Com forte atuação na área do marketing editorial conquistou diversos prêmios nacionais e internacionais pela qualidade editorial e de design de suas publicações.

É conselheiro do Instituto da Cidadania Brasil.











QUE NÃO SAIBA JAMAIS SUA MÃO DIREITA O QUE PENSA SUA MÃO ESQUERDA

Ruy Marum - 14/11/2006

Sabe, normalmente sou destro, mas em minha infância, lá pelos 1960, na minha primeira escola, colégio de freiras, educação "muito" preocupada com a pedagogia, notava eu uma tendência em meu processo de alfabetização em utilizar a mão esquerda nas minhas aventuras ao garrancho.

Com a naturalidade de uma criança, língua no canto da boca, total esforço com o lápis para esboçar as primeiras palavras escritas da minha vida. Caminho Suave. Ah! que saudade do Caminho Suave e dos joelhos da minha professora de argh! matemática. Mas eu não sabia, além de admirar os belos joelhos da professora, cometia mais um pecado, talvez original para os meus padrões, mas para as madres um pecado mortal, escrevia eu com a mão esquerda, que terrível! Quem era da direita era do bem e da esquerda do mal. Para corrigir, se é que devia ser corrigido, fortes reguadas na mão. Doía pra burro. Quando ia na "casinha", fazer xixi, era um problema, ficava sempre na dúvida se devia pegar com a mão esquerda ou com a mão direita.

Mas o tempo foi passando, fui ficando mais esclarecido, desenvolvi outras tantas habilidades, tanto com a direita quanto com a esquerda. E hoje, com muito orgulho, me considero um ambidestro, talvez de centro direita, com ligeira tendência para a esquerda, porém sem traumas de infância. Escrevo com a direita e dou marteladas com a esquerda. Sei escrever, por exemplo, no computador com as duas mãos, sem nenhum problema, asdfg com a esquerda, clkjh com a direita. Vivi sempre de forma pacífica com as mãos, cada uma com suas habilidades, e sempre me saindo muito bem, não importando a atividade exercida.

Tudo corria pacificamente até que, me lembro bem, parece que foi ontem, na última eleição, os problemas começaram a aparecer. Realmente, não sei se sob influência das pesquisas de opinião, minha mão esquerda, que sempre foi dominada pela direita, se revoltou. E, pasmem, atrás da urna de papelão - que papelão -, resolveram se rebelar.

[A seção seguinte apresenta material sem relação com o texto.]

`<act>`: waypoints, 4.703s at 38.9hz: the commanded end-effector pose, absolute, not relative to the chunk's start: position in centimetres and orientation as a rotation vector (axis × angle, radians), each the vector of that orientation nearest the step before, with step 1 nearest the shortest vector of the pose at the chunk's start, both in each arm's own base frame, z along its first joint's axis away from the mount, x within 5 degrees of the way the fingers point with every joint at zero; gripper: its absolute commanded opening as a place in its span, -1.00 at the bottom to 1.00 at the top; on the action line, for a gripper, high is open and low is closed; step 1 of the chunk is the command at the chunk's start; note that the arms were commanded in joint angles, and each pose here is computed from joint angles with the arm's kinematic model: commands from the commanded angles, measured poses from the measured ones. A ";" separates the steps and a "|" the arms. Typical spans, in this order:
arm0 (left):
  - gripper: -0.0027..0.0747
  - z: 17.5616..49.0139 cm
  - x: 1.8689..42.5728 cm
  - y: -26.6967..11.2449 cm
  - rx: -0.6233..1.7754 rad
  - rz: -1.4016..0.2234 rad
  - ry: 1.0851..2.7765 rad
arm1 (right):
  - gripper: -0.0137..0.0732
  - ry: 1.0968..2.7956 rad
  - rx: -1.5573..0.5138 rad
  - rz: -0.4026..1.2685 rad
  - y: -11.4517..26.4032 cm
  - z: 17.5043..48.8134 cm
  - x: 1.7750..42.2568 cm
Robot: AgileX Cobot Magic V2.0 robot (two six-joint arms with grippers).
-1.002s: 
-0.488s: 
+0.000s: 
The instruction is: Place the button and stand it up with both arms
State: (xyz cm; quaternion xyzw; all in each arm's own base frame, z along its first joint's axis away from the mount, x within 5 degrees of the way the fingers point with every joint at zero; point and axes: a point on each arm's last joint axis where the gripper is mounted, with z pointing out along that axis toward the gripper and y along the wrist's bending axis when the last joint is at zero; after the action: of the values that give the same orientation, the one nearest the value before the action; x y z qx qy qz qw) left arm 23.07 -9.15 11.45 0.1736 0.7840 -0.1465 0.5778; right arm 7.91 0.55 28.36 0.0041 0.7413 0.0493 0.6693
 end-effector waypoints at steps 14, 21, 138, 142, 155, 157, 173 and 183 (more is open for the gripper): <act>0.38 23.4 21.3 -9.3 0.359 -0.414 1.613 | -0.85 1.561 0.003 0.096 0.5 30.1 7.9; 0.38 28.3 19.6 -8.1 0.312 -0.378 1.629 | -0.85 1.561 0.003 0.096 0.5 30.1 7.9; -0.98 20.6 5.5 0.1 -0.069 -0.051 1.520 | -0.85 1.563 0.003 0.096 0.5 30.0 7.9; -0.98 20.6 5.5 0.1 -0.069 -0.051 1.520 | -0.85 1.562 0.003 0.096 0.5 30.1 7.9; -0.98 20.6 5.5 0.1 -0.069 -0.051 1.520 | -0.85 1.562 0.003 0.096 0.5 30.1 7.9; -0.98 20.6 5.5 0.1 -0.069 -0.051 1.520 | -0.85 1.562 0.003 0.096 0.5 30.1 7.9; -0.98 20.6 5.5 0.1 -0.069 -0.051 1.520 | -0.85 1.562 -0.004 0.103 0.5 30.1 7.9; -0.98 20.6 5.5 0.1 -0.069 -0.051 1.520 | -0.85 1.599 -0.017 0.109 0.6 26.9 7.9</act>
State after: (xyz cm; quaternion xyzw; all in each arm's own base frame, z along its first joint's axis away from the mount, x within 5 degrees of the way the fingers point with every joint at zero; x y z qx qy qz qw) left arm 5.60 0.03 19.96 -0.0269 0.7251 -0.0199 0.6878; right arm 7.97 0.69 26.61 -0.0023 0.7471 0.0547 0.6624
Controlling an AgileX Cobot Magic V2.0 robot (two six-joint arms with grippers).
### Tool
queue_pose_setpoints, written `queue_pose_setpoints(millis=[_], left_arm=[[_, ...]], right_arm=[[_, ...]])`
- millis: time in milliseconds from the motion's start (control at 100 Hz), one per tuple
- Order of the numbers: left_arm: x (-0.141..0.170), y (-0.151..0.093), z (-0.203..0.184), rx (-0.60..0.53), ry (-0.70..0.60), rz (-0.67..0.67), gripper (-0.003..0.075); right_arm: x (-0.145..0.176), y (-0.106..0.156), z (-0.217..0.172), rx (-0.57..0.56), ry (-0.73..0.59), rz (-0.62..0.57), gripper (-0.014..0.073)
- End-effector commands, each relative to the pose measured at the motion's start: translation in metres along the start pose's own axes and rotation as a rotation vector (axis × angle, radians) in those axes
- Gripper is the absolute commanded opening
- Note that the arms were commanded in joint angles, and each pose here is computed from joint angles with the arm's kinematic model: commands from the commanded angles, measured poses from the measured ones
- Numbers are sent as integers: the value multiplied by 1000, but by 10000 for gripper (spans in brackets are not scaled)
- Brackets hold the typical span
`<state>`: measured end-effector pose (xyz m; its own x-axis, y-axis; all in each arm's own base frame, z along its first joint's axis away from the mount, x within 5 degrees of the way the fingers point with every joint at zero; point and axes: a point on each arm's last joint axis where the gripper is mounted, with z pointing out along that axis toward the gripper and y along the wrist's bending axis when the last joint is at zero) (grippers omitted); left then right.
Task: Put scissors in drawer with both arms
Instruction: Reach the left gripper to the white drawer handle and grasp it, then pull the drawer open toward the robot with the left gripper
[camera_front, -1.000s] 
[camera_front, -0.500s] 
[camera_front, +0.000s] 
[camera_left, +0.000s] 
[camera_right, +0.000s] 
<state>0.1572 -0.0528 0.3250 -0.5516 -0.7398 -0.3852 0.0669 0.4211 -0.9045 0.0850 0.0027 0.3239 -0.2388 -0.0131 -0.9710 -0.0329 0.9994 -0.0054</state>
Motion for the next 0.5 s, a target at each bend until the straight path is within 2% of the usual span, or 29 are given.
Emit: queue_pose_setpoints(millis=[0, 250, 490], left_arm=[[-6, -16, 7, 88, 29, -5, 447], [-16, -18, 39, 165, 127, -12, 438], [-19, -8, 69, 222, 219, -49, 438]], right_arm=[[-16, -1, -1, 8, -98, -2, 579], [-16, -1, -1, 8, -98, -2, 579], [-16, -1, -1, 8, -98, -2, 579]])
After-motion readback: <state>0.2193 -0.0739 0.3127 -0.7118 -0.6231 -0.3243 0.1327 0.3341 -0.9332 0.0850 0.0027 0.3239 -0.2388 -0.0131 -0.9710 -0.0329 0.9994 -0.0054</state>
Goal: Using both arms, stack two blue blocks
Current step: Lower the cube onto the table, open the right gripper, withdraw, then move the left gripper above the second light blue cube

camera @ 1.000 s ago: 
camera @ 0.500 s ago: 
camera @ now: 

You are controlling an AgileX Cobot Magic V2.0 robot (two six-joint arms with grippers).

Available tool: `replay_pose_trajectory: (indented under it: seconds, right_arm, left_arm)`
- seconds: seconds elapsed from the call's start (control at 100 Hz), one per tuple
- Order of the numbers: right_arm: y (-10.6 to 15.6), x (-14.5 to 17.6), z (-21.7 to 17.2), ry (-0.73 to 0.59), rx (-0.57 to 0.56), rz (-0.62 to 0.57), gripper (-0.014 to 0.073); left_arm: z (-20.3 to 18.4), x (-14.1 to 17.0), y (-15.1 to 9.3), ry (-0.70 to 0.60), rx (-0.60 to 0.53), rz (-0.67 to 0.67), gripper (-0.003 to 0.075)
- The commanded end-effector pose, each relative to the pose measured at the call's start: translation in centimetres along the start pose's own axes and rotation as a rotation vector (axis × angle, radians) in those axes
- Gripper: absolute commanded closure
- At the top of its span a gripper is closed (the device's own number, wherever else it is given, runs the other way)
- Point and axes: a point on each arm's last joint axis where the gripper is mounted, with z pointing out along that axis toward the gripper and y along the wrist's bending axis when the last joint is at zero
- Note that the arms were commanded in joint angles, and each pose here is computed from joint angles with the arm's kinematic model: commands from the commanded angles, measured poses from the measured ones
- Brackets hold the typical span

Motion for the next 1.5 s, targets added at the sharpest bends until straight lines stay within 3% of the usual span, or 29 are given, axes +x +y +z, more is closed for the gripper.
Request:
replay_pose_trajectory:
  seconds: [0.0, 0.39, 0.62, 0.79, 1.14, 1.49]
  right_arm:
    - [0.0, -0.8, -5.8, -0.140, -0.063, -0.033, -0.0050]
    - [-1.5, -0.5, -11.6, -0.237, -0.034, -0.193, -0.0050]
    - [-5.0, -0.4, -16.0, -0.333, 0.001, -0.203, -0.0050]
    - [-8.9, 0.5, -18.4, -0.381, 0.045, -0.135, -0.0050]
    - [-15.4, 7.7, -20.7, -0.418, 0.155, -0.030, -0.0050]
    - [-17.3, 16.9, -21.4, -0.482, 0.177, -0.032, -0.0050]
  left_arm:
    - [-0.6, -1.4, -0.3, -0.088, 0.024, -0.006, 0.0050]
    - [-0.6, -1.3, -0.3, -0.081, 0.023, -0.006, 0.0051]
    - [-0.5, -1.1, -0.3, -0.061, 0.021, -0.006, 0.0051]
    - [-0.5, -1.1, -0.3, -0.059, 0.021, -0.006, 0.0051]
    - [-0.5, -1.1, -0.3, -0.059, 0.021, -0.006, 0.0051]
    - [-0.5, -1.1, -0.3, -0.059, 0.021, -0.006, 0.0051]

Demorei mais de dez minutos para decidir meu voto. Quem via de fora, não entendia nada. Uma votação tranqüila para todos, mas na minha seção, chegou a formar fila, o mesário foi ver se eu estava passando bem… A esquerda queria um determinado candidato "dito" de esquerda, mas com forte tendência para as bobagens cometidas pela direita e a direita queira o seu candidato, com discurso cola de esquerda. Confesso que embaralhou tudo. A briga foi feia, parecia de foice no escuro.

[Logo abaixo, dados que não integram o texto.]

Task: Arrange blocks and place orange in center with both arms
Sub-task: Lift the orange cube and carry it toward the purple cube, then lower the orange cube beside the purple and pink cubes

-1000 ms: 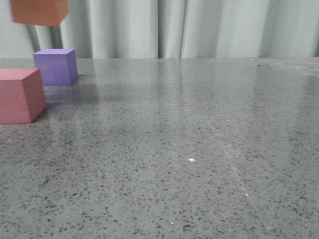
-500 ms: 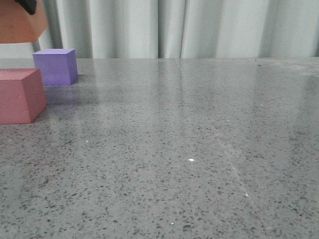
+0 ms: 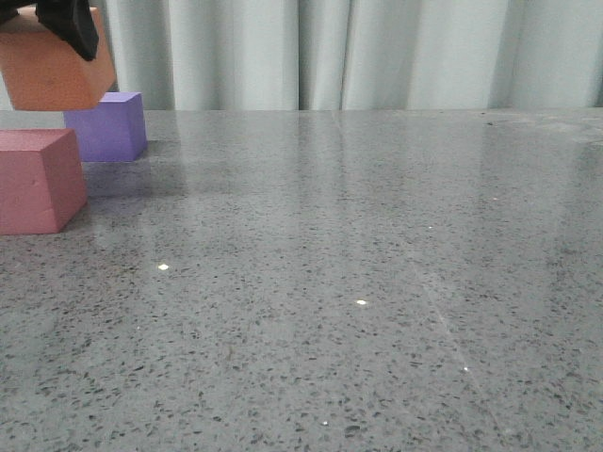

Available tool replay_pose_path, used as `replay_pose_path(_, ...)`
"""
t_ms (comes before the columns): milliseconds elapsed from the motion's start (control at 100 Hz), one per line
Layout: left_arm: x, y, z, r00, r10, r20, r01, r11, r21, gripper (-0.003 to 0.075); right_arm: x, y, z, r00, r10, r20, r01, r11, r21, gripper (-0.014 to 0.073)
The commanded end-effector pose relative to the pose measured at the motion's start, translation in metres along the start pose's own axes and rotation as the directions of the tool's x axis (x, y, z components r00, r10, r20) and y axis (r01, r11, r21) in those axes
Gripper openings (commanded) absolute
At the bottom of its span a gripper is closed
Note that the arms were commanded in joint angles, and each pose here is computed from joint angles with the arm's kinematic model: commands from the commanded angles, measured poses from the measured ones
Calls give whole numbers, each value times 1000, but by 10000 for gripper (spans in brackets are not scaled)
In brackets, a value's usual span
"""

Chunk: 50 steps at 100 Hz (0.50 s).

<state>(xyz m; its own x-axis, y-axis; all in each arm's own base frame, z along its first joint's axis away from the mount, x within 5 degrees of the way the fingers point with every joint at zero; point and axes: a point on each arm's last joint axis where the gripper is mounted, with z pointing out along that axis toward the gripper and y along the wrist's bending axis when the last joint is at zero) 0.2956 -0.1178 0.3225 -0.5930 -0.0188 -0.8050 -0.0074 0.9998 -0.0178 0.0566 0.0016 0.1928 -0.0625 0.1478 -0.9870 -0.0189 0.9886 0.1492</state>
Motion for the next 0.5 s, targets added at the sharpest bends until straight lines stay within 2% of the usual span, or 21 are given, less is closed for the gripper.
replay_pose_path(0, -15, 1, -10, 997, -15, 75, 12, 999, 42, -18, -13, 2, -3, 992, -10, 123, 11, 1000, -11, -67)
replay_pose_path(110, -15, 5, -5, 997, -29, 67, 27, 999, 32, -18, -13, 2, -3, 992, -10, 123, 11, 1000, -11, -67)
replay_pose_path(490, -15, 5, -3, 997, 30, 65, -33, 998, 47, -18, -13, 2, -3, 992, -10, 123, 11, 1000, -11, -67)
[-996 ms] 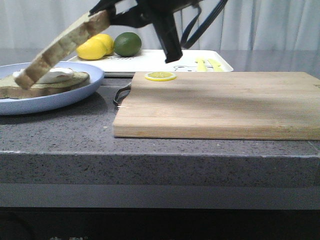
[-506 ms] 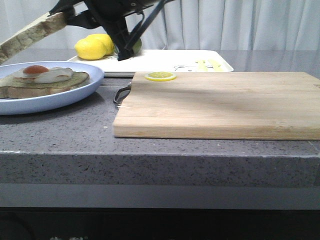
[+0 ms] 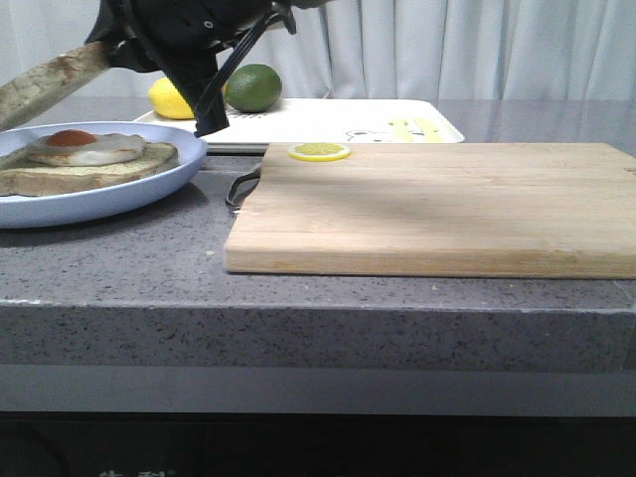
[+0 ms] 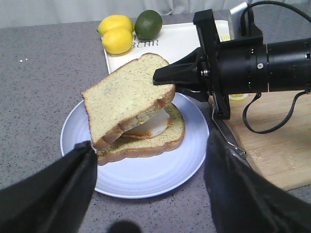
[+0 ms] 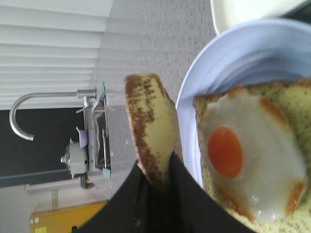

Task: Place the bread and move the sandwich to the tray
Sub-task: 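Lower the bread slice onto the fried egg with the right gripper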

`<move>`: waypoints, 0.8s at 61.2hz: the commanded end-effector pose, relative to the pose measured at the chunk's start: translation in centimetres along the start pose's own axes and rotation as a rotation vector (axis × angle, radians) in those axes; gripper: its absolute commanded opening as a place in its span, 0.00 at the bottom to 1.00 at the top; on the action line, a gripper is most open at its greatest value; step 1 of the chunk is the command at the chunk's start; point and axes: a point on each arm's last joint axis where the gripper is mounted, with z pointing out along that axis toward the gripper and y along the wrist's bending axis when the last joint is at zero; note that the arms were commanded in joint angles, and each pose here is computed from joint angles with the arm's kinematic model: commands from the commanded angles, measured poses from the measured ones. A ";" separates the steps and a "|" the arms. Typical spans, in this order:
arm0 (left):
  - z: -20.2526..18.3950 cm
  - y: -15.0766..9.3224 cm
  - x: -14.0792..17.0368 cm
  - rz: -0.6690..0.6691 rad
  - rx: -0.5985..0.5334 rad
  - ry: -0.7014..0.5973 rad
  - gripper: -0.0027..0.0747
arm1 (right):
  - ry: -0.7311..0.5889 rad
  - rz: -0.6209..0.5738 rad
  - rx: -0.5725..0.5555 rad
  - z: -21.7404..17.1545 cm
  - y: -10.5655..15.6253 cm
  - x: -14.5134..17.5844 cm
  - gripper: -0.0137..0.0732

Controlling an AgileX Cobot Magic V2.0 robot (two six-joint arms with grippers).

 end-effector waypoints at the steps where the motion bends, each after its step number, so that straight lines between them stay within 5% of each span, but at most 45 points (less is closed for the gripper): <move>1: -0.4 -0.1 -1.5 -0.005 0.011 -0.101 0.64 | -0.014 0.090 -0.116 -1.9 3.9 -0.3 0.22; 40: -0.4 -0.1 -1.4 -0.005 0.011 -0.095 0.64 | 0.006 -0.053 -0.070 -1.7 2.6 0.0 0.23; 49: -0.4 -0.1 -1.4 -0.005 0.011 -0.095 0.64 | 0.011 -0.051 -0.037 -1.6 1.5 0.2 0.36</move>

Mas, na realidade, veja você, prevaleceu o senso da ilusão junto ao eleitor, todos entorpecidos não sabiam mais o que fazia uma ou a outra mão. Porque, aqui no Brasil, pode prevalecer tudo, menos esse negócio de ideologia política. O que vale são as cartas que estão nas mãos de quem detém o poder, não importa, o jogo é uma ilusão de ótica. As cartas passam de uma mão para outra num passe de mágica e a gente nem vê.

Quanta ilusão.

Por isso é muito bom que minha mão direita não saiba o que se passa com a minha mão esquerda.